The lines to find are those in the entries that hold the word "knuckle"; copy every one of them.

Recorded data

──────────────────────────────

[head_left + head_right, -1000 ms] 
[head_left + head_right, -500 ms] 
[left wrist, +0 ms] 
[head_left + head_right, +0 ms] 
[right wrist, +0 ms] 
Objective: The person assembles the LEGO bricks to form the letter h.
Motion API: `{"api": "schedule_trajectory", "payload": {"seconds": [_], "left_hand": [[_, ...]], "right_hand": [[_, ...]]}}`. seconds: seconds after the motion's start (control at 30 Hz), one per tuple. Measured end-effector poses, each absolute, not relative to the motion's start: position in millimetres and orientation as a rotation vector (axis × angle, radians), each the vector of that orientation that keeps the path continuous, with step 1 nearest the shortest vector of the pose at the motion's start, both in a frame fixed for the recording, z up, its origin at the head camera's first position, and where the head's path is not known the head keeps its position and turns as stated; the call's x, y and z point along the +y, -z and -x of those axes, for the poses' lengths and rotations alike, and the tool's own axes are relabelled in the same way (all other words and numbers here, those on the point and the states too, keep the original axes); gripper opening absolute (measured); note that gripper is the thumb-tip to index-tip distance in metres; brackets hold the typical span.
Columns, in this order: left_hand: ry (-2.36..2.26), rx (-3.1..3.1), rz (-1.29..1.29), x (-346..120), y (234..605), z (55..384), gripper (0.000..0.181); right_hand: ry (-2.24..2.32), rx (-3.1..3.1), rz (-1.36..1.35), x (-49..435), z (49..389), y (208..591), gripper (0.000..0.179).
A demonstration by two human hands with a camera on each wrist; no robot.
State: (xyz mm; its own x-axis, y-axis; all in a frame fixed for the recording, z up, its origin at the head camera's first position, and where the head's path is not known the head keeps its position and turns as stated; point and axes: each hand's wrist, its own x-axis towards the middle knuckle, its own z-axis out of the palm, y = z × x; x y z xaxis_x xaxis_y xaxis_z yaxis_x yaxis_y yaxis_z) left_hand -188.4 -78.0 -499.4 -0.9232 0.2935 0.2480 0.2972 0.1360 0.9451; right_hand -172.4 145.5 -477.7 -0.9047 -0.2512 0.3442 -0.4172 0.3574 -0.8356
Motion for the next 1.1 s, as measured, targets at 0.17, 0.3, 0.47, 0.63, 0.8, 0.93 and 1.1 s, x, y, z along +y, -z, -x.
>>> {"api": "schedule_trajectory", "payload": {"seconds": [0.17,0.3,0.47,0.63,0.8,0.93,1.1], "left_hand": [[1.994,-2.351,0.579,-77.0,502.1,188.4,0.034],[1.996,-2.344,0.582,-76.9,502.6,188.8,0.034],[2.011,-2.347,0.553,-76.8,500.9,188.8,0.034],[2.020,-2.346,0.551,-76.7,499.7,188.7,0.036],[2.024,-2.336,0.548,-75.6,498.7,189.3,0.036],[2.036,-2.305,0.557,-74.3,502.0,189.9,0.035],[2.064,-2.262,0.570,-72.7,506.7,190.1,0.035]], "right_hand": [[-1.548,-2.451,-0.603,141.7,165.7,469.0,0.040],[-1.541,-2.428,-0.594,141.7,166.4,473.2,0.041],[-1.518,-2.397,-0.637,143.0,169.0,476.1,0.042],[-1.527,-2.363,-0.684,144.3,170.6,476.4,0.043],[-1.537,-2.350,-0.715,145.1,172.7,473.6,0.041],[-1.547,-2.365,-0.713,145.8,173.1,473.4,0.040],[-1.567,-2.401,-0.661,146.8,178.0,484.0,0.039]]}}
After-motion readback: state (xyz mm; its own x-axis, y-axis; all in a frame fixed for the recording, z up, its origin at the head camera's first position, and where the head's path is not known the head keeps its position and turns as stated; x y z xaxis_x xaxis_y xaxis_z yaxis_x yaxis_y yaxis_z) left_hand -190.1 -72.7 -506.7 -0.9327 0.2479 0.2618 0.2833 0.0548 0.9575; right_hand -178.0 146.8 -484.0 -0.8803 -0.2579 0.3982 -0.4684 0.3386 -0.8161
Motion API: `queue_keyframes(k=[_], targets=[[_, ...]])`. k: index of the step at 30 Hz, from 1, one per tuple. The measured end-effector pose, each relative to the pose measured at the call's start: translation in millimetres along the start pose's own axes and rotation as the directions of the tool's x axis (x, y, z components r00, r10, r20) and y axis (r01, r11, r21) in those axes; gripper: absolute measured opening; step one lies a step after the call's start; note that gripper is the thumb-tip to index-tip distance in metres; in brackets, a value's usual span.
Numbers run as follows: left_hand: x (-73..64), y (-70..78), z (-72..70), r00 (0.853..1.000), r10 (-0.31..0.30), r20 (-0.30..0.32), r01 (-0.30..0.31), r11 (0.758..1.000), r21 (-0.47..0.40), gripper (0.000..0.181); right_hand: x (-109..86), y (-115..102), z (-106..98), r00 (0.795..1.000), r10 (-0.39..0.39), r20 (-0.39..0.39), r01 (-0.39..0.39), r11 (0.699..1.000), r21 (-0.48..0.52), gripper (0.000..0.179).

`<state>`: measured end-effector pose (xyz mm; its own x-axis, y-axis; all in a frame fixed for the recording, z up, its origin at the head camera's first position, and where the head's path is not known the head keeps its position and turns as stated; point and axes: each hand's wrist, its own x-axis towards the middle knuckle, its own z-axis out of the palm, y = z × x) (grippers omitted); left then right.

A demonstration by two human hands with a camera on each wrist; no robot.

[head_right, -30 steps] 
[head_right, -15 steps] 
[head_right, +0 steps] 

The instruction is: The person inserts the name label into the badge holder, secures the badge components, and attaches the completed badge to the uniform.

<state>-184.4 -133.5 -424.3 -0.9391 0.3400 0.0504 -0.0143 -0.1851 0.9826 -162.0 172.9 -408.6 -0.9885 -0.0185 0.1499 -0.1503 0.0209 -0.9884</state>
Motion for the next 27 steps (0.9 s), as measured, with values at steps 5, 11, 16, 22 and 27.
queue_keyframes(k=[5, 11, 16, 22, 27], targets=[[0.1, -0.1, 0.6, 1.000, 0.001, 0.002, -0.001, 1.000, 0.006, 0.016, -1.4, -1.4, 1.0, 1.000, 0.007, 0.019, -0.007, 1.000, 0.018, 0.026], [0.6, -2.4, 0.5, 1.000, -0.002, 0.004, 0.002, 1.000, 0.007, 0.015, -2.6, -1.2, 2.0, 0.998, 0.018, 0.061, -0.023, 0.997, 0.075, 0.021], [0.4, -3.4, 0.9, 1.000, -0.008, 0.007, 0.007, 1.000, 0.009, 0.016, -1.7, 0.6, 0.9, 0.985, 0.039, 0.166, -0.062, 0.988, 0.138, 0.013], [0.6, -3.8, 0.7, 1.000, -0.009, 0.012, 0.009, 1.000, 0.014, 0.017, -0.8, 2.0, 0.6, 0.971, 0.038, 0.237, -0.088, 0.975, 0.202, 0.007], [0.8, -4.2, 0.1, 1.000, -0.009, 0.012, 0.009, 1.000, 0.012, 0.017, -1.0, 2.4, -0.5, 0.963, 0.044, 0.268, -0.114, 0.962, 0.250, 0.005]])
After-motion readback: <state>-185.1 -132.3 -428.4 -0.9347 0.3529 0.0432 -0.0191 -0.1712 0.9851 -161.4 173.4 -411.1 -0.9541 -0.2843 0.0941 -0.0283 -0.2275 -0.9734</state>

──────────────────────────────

-- Reply to the task --
State: (xyz mm; its own x-axis, y-axis; all in a frame fixed for the recording, z up, its origin at the head camera's first position, and where the head's path is not known the head keeps its position and turns as stated; point and axes: each hand's wrist, its own x-axis towards the middle knuckle, its own z-axis out of the palm, y = z × x; x y z xaxis_x xaxis_y xaxis_z yaxis_x yaxis_y yaxis_z) left_hand -188.4 -78.0 -499.4 -0.9232 0.2935 0.2480 0.2972 0.1360 0.9451; right_hand -172.4 145.5 -477.7 -0.9047 -0.2512 0.3442 -0.4172 0.3574 -0.8356
`<state>`: measured end-effector pose (xyz mm; its own x-axis, y-axis; all in a frame fixed for the recording, z up, its origin at the head camera's first position, and where the head's path is not known the head keeps its position and turns as stated; point and axes: each hand's wrist, its own x-axis towards the middle knuckle, its own z-axis out of the palm, y = z × x) (grippers omitted); left then right.

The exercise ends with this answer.